[TASK]
Please copy every line of the records below that holds the word "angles".

--- DATA FOR ANALYSIS ---

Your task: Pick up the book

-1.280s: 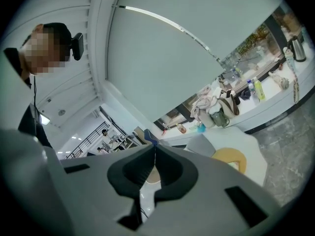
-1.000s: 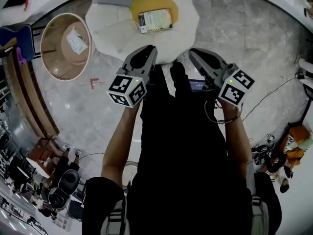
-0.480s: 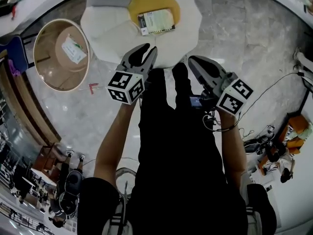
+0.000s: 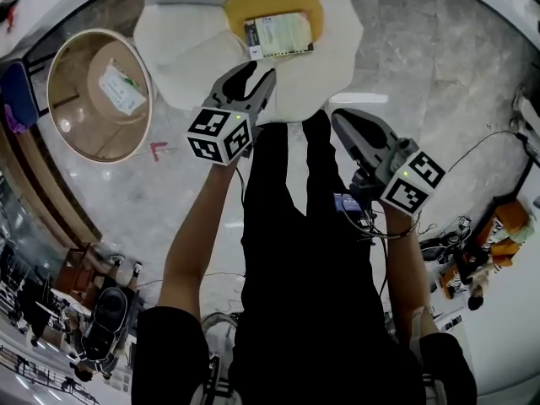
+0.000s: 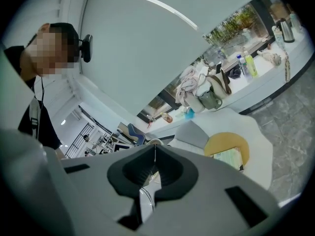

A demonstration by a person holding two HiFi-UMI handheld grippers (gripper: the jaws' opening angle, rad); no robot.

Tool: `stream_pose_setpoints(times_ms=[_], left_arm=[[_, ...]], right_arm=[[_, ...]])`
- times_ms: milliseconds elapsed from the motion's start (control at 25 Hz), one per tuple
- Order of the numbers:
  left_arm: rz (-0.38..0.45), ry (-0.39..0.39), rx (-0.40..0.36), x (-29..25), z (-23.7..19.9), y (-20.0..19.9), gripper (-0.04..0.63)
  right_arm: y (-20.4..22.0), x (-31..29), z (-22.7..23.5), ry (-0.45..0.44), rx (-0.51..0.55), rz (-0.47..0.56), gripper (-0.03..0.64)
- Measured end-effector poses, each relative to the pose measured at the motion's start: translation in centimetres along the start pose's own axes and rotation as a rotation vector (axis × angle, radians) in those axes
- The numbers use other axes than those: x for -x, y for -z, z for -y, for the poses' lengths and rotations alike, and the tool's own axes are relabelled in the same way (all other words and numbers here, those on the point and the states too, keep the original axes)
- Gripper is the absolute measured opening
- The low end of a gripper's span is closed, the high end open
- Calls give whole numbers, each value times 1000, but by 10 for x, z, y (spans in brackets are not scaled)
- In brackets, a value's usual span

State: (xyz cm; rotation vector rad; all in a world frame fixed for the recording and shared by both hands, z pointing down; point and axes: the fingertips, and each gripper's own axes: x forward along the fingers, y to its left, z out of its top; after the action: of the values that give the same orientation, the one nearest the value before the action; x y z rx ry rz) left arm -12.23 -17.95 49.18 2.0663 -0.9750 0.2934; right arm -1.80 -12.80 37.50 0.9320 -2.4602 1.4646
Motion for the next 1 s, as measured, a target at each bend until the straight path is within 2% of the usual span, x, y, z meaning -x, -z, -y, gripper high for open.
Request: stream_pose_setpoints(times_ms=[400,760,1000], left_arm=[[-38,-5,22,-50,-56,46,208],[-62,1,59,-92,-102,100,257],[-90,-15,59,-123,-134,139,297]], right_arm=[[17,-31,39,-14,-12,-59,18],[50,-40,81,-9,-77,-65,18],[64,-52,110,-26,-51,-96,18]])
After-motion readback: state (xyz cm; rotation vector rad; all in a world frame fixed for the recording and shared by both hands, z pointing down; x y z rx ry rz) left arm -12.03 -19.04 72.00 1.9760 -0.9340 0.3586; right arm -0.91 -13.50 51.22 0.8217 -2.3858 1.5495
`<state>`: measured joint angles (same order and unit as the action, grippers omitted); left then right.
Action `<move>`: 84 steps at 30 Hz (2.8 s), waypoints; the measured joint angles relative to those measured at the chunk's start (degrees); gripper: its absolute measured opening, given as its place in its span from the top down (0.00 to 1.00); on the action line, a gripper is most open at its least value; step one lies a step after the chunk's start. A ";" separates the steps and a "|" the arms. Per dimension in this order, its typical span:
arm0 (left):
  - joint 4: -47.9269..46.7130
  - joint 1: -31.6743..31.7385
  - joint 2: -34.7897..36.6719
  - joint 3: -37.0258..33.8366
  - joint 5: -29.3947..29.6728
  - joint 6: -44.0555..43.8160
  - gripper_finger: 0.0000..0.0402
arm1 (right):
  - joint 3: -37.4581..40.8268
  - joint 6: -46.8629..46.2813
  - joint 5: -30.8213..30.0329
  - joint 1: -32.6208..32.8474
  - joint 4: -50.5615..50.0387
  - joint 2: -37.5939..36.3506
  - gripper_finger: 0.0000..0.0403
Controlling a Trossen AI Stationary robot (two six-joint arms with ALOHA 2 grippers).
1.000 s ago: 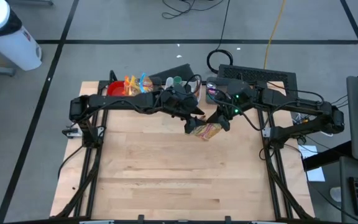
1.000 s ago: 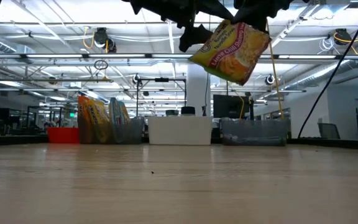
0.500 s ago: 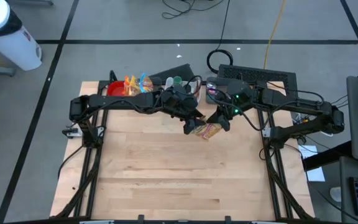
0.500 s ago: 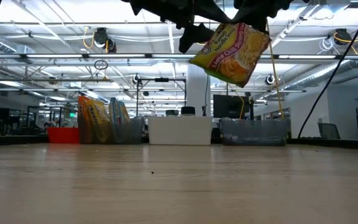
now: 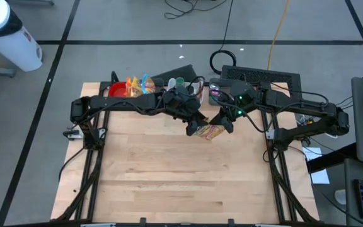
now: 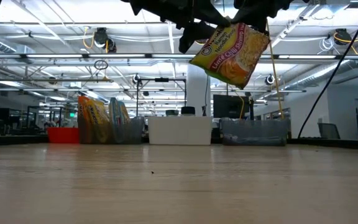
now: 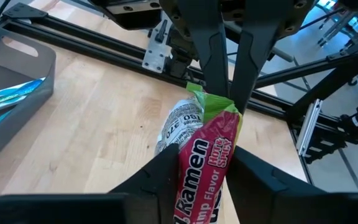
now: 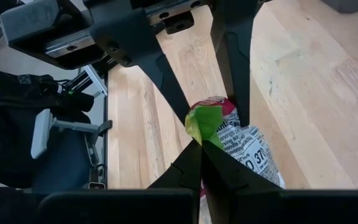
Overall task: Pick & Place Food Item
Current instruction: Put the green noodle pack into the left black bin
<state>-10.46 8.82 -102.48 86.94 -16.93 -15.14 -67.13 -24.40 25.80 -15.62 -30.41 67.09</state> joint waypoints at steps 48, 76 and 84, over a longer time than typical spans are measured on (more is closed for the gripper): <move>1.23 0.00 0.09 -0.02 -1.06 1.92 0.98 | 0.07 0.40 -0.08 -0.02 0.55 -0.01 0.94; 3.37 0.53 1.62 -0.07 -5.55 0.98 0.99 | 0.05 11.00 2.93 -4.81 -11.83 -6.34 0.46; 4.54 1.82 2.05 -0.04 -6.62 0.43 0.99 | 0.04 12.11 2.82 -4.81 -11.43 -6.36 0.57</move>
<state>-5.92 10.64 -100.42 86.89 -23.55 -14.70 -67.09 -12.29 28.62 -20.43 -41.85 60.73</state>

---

[TASK ANSWER]
`<state>`: measured joint angles (same order and unit as the action, grippers omitted); left then right.
Action `<move>`: 84 steps at 30 Hz (2.8 s), waypoints; the measured joint angles relative to those measured at the chunk's start (degrees); gripper: its absolute measured opening, given as its place in its span from the top down (0.00 to 1.00); on the action line, a gripper is most open at its least value; step one lies a step after the chunk's start. A ";" separates the steps and a "|" the arms. Per dimension in this order, its typical span:

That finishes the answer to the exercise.